◆ Your assignment ◆
Please filter the entries for the word "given" and copy every line that has it.

Dataset records:
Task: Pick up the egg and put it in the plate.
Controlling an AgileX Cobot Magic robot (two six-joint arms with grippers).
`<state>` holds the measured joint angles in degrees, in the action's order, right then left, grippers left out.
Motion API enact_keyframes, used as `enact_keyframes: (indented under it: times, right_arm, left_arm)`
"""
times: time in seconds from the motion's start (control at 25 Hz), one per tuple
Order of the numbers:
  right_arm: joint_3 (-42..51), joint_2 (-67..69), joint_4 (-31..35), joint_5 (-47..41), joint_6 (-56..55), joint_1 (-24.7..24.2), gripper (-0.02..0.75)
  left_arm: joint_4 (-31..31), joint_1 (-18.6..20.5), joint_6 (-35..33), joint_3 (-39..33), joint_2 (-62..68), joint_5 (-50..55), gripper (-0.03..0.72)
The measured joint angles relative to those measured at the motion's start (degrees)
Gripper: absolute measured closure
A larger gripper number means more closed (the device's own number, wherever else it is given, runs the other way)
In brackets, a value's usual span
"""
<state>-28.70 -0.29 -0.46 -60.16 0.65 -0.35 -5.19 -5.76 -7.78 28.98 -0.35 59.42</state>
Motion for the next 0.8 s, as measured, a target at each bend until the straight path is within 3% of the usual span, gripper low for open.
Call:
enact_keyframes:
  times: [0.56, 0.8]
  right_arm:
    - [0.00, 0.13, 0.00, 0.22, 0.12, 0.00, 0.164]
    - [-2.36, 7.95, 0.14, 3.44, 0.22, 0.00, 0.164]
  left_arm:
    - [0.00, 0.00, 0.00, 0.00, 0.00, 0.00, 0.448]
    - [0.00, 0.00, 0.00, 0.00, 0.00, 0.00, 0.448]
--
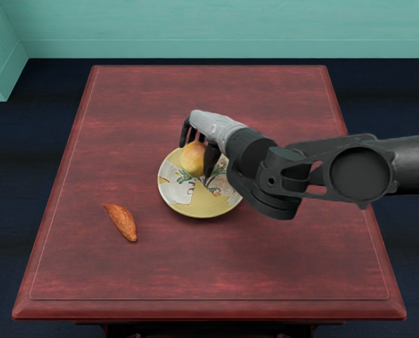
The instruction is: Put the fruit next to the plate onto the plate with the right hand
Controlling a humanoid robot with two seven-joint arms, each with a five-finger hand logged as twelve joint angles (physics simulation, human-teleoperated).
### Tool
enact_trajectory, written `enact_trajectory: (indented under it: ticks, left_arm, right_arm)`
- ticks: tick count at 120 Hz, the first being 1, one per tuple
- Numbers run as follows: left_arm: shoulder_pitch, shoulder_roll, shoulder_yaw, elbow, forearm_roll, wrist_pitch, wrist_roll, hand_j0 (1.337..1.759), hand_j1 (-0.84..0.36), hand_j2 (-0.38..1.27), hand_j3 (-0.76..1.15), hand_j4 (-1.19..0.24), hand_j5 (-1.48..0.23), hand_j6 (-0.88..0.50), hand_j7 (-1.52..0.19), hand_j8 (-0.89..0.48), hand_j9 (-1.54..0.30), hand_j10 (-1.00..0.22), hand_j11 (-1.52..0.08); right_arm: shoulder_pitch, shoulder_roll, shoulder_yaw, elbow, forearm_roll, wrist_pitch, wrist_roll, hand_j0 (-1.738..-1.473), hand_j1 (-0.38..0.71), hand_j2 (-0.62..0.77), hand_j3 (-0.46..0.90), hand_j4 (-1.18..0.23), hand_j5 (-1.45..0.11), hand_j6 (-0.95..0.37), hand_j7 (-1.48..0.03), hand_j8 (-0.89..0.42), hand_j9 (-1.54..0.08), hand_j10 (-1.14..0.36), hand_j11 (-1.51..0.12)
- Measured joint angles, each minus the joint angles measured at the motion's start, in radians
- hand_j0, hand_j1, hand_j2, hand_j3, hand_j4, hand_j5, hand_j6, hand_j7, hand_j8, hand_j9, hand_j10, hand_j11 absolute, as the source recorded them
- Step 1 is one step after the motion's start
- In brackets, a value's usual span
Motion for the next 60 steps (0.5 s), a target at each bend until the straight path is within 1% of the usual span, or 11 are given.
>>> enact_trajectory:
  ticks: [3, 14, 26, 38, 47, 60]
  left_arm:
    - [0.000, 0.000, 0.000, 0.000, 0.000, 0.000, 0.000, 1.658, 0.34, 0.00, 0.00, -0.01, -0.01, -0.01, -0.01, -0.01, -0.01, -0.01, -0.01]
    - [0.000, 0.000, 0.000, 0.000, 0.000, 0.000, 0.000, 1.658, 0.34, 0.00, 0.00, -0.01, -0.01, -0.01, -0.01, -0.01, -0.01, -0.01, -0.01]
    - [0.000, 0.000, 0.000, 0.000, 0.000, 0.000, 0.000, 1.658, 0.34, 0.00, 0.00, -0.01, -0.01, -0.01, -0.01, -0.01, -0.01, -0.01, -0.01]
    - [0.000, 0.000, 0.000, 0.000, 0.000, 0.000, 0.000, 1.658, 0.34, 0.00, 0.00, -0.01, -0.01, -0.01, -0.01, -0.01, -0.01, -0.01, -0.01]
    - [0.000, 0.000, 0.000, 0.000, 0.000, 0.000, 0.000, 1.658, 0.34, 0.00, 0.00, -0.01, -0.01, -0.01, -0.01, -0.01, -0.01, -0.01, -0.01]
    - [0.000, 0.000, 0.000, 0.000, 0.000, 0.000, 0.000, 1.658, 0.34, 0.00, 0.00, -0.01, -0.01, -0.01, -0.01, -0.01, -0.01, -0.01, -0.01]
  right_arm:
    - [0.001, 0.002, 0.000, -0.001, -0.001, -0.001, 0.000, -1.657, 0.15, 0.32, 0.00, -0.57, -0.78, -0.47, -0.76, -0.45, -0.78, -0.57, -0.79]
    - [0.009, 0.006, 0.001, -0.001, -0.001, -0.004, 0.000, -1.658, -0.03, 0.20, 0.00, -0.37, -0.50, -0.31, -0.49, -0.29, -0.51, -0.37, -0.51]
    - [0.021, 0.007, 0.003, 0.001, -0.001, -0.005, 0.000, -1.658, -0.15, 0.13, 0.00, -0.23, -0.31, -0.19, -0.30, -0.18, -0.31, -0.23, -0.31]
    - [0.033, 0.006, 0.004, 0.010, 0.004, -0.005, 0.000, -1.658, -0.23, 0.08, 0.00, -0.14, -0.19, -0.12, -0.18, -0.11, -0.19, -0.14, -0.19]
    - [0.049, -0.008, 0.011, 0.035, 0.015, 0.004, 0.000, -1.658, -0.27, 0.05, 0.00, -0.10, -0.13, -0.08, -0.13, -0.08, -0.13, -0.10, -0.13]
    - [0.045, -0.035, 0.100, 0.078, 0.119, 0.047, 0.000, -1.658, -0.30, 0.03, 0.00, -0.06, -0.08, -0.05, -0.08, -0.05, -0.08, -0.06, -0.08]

◆ Answer to the exercise ◆
A larger gripper number means more closed (the device's own number, wherever else it is given, runs the other way)
Motion for the next 60 steps (0.5 s), a target at each bend until the straight path is within 1% of the usual span, or 11 are given.

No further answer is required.